Segment Open
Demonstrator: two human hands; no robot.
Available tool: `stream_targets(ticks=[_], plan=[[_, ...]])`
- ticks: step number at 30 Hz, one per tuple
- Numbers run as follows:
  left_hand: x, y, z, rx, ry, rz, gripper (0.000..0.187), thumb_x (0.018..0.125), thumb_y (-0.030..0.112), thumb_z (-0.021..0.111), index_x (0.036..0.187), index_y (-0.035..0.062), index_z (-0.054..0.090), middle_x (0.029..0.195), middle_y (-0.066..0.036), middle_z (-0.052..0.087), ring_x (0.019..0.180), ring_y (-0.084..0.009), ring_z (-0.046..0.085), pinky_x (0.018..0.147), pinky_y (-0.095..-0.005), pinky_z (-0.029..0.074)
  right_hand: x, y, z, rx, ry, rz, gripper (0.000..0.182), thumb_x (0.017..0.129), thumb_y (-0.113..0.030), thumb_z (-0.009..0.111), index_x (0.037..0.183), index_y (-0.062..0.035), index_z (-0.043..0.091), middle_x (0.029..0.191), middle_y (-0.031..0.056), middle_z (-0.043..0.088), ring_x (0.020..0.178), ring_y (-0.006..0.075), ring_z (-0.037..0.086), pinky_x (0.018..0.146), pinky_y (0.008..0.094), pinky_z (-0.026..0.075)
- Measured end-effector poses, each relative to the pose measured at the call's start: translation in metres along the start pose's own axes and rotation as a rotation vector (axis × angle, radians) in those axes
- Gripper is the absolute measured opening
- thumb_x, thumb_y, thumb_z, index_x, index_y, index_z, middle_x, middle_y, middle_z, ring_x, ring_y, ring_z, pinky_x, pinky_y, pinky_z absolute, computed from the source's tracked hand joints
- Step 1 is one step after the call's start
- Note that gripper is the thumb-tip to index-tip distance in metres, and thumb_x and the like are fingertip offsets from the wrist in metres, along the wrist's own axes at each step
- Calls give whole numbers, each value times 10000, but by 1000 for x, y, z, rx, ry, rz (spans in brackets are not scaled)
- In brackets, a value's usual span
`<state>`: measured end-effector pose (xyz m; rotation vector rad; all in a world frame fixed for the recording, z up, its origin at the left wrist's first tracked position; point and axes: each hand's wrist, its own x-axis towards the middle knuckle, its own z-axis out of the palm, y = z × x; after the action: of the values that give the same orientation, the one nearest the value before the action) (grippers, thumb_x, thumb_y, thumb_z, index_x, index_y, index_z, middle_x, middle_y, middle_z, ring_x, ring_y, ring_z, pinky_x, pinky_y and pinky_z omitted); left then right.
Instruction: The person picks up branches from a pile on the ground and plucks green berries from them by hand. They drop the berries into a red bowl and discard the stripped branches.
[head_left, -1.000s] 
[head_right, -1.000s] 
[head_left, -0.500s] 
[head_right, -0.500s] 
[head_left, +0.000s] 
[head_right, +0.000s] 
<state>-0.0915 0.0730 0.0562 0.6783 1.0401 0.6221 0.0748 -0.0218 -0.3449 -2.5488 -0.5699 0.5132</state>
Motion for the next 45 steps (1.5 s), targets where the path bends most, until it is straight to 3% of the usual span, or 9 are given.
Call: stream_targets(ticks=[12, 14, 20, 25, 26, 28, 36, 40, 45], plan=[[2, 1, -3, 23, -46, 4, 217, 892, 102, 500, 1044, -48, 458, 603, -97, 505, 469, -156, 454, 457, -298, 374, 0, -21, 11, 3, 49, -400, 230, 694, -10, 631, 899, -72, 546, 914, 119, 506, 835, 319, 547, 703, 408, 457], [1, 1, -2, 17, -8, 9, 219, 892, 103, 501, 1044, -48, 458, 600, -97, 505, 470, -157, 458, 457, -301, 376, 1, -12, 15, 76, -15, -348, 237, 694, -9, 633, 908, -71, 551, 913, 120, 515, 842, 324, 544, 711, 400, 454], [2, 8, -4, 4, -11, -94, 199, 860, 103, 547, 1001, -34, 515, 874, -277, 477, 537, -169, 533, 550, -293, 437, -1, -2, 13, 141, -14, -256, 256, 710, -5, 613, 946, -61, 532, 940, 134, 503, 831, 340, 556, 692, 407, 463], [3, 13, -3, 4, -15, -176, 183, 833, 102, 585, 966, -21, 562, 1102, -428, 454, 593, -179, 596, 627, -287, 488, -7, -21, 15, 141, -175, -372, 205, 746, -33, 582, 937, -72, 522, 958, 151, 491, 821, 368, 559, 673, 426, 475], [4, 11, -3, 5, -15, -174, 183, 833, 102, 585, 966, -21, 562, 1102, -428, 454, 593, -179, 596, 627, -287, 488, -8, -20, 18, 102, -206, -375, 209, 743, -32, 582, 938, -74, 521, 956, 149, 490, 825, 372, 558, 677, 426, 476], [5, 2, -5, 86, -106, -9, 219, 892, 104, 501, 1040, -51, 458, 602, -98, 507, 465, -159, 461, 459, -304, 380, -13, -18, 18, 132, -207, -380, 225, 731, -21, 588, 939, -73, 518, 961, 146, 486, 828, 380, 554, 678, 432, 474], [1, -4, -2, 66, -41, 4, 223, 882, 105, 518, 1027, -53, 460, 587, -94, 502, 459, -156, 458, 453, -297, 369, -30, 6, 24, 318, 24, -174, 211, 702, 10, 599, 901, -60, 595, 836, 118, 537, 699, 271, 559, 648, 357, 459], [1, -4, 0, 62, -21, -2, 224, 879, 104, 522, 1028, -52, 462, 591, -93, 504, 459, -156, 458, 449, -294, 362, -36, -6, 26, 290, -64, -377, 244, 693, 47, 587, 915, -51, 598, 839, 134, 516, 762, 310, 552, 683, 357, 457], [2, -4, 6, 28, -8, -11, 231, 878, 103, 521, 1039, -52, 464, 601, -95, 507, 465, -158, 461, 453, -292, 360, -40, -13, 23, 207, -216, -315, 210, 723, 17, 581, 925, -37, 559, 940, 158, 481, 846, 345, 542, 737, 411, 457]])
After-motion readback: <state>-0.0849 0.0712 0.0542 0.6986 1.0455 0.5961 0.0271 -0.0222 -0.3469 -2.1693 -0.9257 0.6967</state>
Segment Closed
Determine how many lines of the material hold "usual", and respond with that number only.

2